> WORK TASK: Pictures aside, write every record out again word for word.

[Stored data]
+-------+
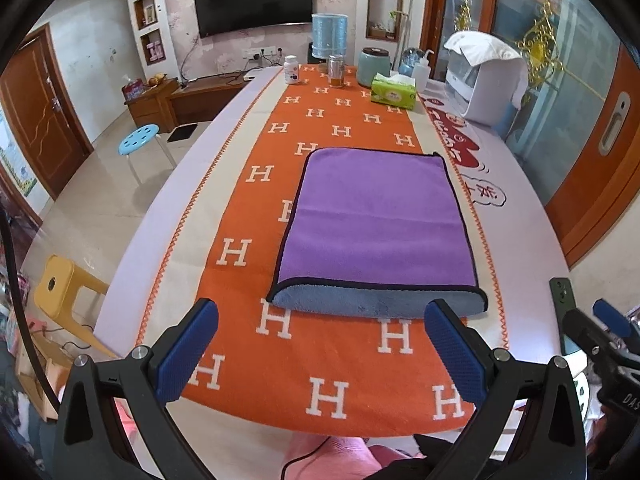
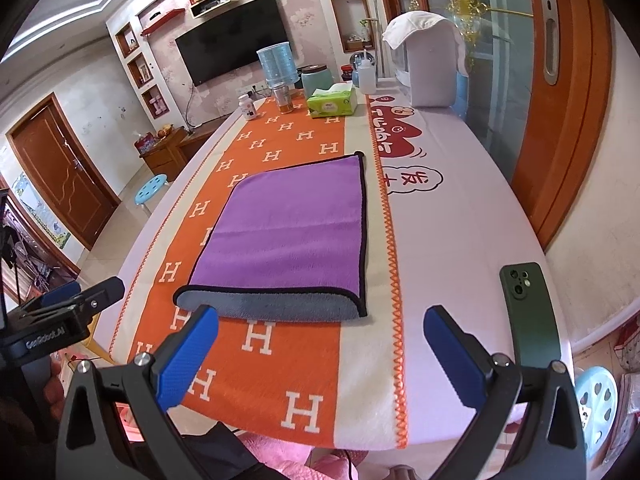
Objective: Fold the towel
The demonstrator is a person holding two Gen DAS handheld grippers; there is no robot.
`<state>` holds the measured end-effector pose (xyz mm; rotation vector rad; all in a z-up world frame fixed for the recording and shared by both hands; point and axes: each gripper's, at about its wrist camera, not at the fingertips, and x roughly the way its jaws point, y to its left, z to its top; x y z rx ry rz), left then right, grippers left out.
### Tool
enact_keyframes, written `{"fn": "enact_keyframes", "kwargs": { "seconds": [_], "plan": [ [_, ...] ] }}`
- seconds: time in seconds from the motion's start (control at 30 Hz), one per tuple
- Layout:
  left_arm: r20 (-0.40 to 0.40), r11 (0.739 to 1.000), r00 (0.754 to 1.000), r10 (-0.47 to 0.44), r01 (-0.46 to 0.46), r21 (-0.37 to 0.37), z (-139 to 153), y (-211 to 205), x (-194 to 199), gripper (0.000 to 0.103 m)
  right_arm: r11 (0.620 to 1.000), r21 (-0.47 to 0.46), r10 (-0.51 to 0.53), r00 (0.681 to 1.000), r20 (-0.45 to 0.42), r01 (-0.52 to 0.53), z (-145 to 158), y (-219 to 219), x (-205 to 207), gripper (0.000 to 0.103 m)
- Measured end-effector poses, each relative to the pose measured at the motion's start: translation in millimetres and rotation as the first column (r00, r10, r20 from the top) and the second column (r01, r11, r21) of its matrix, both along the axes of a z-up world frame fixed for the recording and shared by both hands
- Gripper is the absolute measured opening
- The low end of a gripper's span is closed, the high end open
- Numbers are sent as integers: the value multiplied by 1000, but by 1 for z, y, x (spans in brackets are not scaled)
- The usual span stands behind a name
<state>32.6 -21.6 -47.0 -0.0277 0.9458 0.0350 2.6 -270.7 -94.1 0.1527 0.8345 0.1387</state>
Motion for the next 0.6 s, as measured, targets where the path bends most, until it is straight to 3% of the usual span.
{"fn": "enact_keyframes", "kwargs": {
  "seconds": [0.3, 0.6],
  "plan": [
    [-87, 999, 995, -51, 52, 8, -28, 10, 36, 102, 991, -123, 53, 998, 19, -51, -16, 6, 21, 102],
    [-169, 992, 978, -121, 124, 9, -66, 25, 71, 102, 962, -207, 182, 983, 6, -177, -44, 24, 40, 98]
  ]
}}
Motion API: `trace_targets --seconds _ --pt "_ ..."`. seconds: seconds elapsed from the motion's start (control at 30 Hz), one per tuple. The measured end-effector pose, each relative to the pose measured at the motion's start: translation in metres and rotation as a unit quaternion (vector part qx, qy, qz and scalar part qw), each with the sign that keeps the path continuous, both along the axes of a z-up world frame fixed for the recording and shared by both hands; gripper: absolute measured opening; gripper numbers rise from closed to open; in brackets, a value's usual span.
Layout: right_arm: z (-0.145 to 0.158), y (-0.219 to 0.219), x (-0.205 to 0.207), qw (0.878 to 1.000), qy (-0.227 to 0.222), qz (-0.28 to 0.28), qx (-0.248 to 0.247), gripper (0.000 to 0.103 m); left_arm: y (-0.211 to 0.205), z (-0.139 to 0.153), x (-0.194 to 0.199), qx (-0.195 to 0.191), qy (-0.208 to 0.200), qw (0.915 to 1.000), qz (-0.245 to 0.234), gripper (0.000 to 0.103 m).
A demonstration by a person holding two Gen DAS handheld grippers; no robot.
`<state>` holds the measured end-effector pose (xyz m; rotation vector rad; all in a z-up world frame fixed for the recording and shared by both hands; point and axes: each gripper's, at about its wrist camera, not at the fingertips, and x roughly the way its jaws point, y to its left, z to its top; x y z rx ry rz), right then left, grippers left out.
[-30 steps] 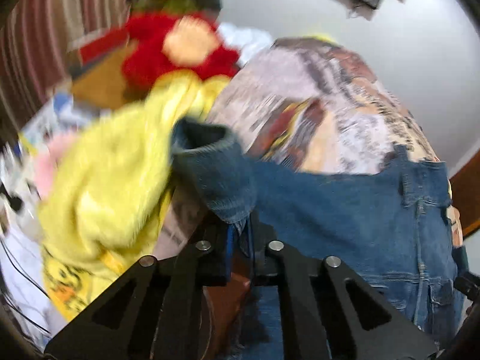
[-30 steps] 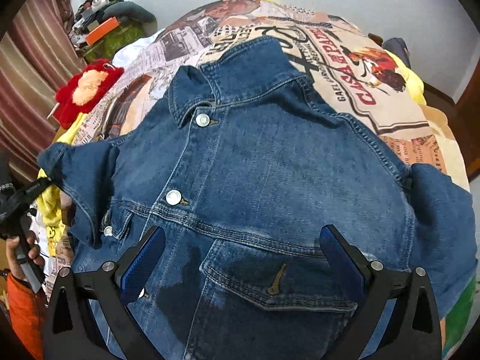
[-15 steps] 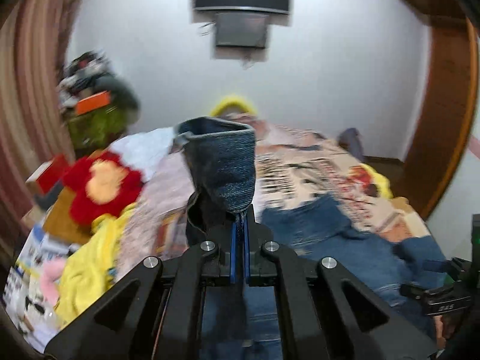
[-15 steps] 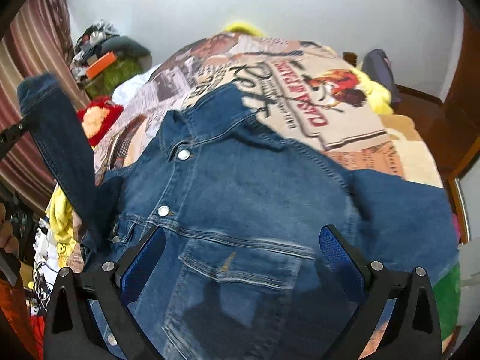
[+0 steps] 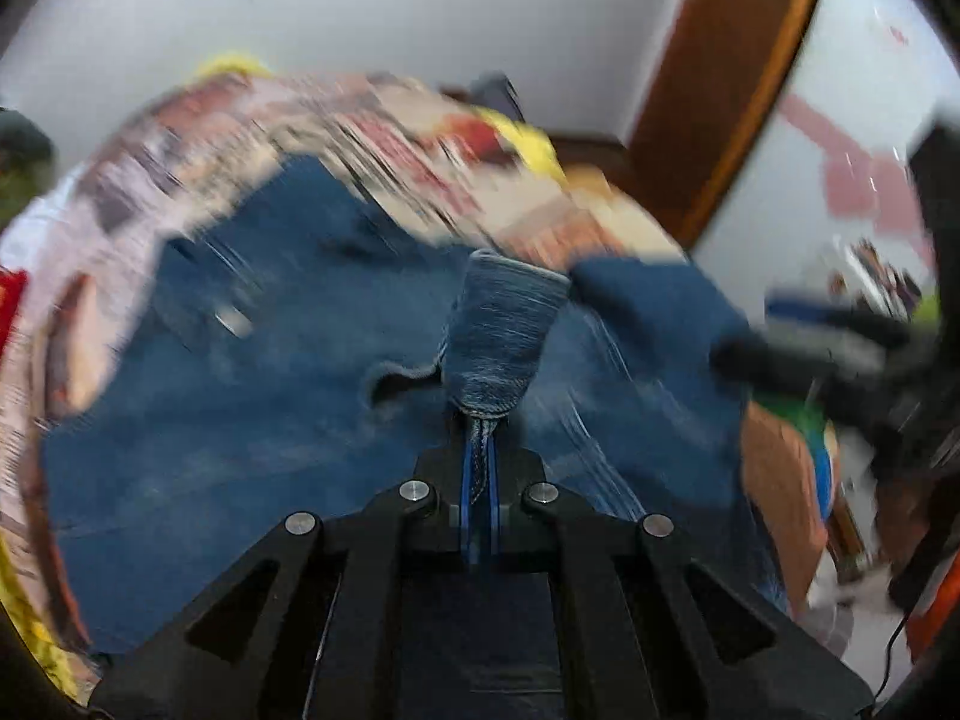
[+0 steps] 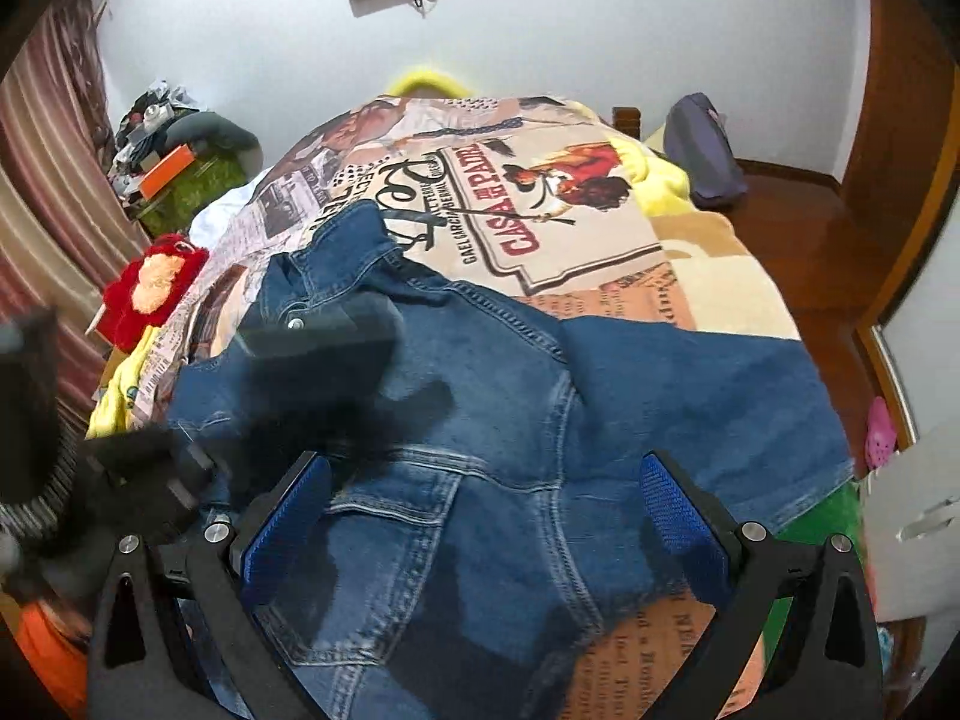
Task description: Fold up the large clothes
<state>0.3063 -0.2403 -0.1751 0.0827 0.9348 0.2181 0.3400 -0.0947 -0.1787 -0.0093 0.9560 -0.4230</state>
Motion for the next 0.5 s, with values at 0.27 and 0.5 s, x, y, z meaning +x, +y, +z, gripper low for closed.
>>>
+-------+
> RESPONSE TO THE TASK:
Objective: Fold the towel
The demonstrator is a person holding two Gen DAS handheld grippers; there is no robot.
`<state>` holds the measured end-effector pose (xyz mm; rotation vector rad; all in a z-up world frame fixed for the recording and shared by both hands; point and axes: each gripper's, at about its wrist camera, not at the fingertips, and x roughly the way its jaws point, y to its left, z to its top; x y z rx ry rz), left then right, grippers left out.
### Tool
enact_keyframes, written `{"fn": "enact_keyframes", "kwargs": { "seconds": [_], "plan": [ [_, ...] ] }}`
- seconds: time in seconds from the motion's start (control at 30 Hz), one per tuple
- Layout:
  left_arm: r20 (-0.40 to 0.40), r11 (0.739 to 1.000), r00 (0.754 to 1.000), r10 (-0.47 to 0.44), r01 (-0.46 to 0.46), r21 (-0.37 to 0.37), z (-139 to 153), y (-211 to 205), x (-194 to 199), gripper (0.000 to 0.103 m)
  right_arm: r11 (0.620 to 1.000), r21 (-0.47 to 0.46), r10 (-0.51 to 0.53), r00 (0.681 to 1.000), r20 (-0.45 to 0.42), r01 (-0.52 to 0.53), z (-145 to 158), y (-219 to 219), x (-205 to 207), gripper (0.000 to 0.103 m)
- Measured end-effector poses, each relative to the pose measured at the motion's start: translation in millimetres and rotation as the first column (r00, r10, r20 from the top) and the second column (r01, r11, r21) of its matrix, both along the axes of a z-up world frame fixed for the recording and shared by both hands
- Gripper is the absolute measured opening
- The low end of a gripper's span is closed, the high end open
- Numbers are sent as integers: the value multiplied by 1000, but by 1 for z, y, x (spans in brackets are not scaled)
- The usual span stands behind a name
<state>32.6 -21.6 -47.0 -0.0277 0.9458 0.0350 2.6 -270.7 -94.1 0.1527 0.8345 0.1387</state>
Motion for the next 0.6 s, as measured, targets where the path bends most, until it is straight to 3% of the usual span.
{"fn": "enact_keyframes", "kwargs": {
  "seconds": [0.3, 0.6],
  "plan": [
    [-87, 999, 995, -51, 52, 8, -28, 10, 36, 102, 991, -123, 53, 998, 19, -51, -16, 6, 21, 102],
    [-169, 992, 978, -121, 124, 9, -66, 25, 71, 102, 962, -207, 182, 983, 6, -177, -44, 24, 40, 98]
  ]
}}
Motion API: `trace_targets --seconds _ --pt "_ ..."`. seconds: seconds elapsed from the motion's start (control at 30 Hz), one per tuple. The measured end-effector pose, each relative to the pose measured at the motion's start: translation in metres and rotation as a unit quaternion (vector part qx, qy, qz and scalar part qw), each with the sign that keeps the path continuous, both along the axes of a z-up world frame fixed for the recording and shared by both hands; gripper: absolute measured opening; gripper numbers rise from closed to open; in brackets, a value's usual span.
Layout: right_arm: z (-0.145 to 0.158), y (-0.219 to 0.219), x (-0.205 to 0.207), qw (0.878 to 1.000), qy (-0.227 to 0.222), qz (-0.28 to 0.28), qx (-0.248 to 0.247), gripper (0.000 to 0.103 m); left_arm: y (-0.211 to 0.205), z (-0.139 to 0.153), x (-0.194 to 0.199), qx (-0.195 to 0.191), qy (-0.208 to 0.200), qw (0.915 to 1.000), qz (-0.245 to 0.234), gripper (0.000 to 0.103 m).
A demonstration by a person holding two Gen DAS handheld grippers; no robot.
`<state>` holds the measured end-effector pose (xyz m; rotation vector rad; all in a z-up world frame fixed for the recording and shared by both hands; point and axes: each gripper's, at about its wrist camera, not at the fingertips, and x roughly the way its jaws point, y to its left, z to its top; x y z rx ry rz), right then left, grippers left out.
[-30 steps] 
[-30 steps] 
[-15 steps] 
[-15 steps] 
[+0 steps] 
[+0 steps] 
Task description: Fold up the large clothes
<state>0.3063 -0.2403 -0.1751 0.0827 0.9348 0.2181 0.3400 -0.0947 -0.1787 -0.0093 0.9560 -0.4230</state>
Motion for the next 0.5 s, with values at 0.27 and 0.5 s, x, y, z meaning +x, +y, +z, gripper low for closed.
>>>

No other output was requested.